• Task objective:
Only the lines containing the string "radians" are needed; copy all of them from the listing.

• Information provided:
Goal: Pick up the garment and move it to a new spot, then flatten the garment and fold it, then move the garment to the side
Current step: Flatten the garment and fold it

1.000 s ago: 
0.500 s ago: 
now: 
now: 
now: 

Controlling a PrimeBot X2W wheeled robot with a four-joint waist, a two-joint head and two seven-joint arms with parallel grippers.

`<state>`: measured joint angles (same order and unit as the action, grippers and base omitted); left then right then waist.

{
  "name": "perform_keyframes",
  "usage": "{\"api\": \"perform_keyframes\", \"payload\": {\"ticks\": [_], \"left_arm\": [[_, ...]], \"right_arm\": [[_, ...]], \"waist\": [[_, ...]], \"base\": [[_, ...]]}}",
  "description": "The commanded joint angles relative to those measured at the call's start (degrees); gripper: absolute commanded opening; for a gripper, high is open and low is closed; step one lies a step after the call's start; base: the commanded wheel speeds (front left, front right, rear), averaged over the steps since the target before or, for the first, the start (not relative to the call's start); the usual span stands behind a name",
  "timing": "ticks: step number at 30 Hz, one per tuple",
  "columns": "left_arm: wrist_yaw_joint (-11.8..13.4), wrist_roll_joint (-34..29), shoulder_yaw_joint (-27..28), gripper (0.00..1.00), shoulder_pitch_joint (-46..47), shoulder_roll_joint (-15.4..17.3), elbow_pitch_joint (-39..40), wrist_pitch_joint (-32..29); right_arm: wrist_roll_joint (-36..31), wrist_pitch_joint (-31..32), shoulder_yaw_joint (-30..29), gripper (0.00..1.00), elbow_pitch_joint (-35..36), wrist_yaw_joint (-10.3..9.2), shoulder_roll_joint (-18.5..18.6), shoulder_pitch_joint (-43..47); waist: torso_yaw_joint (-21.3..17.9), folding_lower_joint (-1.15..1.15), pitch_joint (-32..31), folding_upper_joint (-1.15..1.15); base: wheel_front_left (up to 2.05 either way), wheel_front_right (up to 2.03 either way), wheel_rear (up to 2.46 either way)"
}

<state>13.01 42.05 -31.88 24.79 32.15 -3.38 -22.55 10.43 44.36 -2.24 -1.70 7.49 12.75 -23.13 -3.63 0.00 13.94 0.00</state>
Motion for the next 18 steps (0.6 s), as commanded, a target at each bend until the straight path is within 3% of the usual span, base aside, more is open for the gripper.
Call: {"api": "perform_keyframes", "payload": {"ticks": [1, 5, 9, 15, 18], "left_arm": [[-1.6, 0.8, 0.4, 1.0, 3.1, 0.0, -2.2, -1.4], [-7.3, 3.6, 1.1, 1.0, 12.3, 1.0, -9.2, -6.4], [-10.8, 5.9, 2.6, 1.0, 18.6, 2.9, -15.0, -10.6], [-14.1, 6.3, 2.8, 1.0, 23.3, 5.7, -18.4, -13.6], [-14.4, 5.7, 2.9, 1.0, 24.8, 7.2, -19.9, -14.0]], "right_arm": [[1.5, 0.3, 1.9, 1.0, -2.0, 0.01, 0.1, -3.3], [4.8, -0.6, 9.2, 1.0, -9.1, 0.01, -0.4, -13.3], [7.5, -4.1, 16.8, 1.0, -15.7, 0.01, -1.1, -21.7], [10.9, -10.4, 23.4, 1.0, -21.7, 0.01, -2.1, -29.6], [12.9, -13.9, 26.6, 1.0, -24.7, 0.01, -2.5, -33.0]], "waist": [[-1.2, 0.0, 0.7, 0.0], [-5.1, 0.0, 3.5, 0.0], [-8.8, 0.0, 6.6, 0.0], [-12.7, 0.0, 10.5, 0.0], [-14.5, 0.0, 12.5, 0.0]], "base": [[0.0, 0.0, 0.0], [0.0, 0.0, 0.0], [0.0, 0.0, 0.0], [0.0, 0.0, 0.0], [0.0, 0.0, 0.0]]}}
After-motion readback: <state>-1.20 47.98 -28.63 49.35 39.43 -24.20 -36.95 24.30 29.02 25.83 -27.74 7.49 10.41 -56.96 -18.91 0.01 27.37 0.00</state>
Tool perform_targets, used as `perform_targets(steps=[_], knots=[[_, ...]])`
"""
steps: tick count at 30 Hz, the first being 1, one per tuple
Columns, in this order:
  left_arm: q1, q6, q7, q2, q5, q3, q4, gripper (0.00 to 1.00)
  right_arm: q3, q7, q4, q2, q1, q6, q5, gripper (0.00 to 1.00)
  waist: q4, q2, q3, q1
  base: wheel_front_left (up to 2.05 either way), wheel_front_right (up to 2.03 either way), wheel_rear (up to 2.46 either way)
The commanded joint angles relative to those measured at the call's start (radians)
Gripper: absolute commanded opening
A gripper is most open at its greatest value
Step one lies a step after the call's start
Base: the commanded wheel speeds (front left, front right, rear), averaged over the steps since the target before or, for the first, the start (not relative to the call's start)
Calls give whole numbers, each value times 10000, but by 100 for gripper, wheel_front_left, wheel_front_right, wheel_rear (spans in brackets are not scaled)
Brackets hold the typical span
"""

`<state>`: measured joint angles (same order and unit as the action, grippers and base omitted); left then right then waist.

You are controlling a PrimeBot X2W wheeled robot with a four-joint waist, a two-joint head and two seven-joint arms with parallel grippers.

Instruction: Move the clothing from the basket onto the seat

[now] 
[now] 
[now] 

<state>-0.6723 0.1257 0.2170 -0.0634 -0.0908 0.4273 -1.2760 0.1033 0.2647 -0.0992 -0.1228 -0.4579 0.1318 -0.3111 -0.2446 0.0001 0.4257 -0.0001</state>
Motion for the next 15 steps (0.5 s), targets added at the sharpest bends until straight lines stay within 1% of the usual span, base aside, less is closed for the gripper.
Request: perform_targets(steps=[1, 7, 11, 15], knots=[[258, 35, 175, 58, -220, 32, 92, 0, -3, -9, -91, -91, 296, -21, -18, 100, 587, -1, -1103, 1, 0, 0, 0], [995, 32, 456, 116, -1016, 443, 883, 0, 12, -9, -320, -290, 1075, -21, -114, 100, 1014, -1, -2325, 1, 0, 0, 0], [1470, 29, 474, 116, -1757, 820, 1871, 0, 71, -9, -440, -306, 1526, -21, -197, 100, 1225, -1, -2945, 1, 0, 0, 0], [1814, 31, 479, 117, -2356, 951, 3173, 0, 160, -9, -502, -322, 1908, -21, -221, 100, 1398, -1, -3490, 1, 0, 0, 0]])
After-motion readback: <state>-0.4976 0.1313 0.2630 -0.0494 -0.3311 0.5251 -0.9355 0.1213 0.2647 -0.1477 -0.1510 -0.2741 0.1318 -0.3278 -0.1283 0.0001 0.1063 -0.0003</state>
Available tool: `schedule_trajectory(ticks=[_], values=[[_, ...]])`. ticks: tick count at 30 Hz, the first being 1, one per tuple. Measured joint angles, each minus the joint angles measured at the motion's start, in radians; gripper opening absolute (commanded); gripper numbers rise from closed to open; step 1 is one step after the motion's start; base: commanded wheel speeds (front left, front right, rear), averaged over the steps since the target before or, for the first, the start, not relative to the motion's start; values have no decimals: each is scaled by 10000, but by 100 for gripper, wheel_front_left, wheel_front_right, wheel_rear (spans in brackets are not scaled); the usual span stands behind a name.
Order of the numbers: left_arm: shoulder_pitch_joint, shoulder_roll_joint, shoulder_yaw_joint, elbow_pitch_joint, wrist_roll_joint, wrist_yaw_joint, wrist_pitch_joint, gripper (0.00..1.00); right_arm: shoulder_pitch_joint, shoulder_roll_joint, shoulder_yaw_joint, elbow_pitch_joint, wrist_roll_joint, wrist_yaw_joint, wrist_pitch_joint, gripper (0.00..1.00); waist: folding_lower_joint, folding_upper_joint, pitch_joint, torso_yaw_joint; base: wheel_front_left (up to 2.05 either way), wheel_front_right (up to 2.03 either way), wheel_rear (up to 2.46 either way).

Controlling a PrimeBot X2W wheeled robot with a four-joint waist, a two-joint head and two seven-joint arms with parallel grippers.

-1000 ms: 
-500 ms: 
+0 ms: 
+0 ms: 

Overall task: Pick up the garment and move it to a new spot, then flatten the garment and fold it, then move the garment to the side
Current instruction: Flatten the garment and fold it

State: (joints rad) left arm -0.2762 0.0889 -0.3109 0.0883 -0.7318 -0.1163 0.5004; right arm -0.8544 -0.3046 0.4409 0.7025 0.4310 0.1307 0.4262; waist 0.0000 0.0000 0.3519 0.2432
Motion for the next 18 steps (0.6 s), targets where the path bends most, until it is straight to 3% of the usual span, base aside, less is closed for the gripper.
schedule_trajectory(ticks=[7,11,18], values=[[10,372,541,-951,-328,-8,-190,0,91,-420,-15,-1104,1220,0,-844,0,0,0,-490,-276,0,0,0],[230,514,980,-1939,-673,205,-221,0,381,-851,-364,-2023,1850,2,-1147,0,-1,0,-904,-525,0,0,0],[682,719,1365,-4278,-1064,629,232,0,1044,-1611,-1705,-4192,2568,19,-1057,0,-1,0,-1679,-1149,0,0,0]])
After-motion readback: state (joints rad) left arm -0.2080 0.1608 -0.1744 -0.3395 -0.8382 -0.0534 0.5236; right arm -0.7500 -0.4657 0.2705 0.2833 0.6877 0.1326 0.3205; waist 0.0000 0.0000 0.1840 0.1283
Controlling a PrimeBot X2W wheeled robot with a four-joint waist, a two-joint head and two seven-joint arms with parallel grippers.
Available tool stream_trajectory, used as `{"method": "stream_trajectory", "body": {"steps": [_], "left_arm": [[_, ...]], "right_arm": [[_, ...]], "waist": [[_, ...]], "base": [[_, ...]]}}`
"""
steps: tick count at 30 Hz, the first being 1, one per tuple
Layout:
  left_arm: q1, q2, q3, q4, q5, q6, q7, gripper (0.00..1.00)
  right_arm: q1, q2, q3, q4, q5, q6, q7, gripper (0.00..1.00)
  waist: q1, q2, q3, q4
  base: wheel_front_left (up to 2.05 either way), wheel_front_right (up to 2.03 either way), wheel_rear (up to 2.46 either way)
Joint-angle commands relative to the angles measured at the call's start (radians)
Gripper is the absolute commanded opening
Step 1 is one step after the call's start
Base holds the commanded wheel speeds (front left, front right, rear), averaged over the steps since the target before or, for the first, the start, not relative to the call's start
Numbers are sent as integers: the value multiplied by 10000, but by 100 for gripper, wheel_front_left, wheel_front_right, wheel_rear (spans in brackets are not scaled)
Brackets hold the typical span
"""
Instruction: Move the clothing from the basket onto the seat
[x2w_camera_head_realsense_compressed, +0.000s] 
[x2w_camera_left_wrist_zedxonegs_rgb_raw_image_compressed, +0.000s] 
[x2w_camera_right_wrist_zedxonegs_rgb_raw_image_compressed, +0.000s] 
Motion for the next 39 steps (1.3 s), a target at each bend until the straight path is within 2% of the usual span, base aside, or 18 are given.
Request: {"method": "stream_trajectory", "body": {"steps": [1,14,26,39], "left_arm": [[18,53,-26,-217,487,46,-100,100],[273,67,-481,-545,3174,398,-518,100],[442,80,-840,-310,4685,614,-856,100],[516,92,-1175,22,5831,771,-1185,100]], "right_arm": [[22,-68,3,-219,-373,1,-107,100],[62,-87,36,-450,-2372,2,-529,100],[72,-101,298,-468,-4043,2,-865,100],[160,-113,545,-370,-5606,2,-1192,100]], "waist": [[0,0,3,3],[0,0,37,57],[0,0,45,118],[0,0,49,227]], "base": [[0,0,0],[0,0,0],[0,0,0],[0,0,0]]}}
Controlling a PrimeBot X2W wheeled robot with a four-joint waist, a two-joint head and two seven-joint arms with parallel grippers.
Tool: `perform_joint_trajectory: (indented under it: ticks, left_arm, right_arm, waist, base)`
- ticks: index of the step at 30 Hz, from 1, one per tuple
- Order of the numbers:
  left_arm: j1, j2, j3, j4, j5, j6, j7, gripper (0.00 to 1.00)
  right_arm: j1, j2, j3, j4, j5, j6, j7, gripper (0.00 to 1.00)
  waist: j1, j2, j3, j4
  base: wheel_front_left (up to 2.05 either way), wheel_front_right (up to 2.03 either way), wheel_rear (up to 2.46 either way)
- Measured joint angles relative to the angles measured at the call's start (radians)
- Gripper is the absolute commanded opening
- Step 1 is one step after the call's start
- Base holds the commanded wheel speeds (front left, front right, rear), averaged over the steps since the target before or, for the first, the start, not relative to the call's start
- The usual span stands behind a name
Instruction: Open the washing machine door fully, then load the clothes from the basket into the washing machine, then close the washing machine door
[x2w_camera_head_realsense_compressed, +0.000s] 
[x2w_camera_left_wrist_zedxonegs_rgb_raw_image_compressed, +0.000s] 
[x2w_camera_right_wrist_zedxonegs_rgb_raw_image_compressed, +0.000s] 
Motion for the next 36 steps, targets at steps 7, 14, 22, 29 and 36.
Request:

• Result for this task:
The commanded joint angles relative to those measured at the call's start (radians)
Available tool: `schedule_trajectory(ticks=[_], values=[[_, ...]])`. ticks: tick count at 30 Hz, the first being 1, one per tuple. Measured joint angles, each minus the joint angles measured at the motion's start, in radians; gripper opening absolute (commanded); gripper numbers rise from closed to open; step 1 is one step after the motion's start; base: commanded wheel speeds (front left, front right, rear), averaged over the steps since the target before or, for the first, the start, not relative to the motion's start; values have no decimals: each is scaled by 10000, but by 100 for gripper, wheel_front_left, wheel_front_right, wheel_rear (spans in brackets are not scaled); the usual span stands behind a name.
Joint-angle commands relative to the angles measured at the call's start (radians)
- Measured joint angles relative to the angles measured at the call's start (radians)

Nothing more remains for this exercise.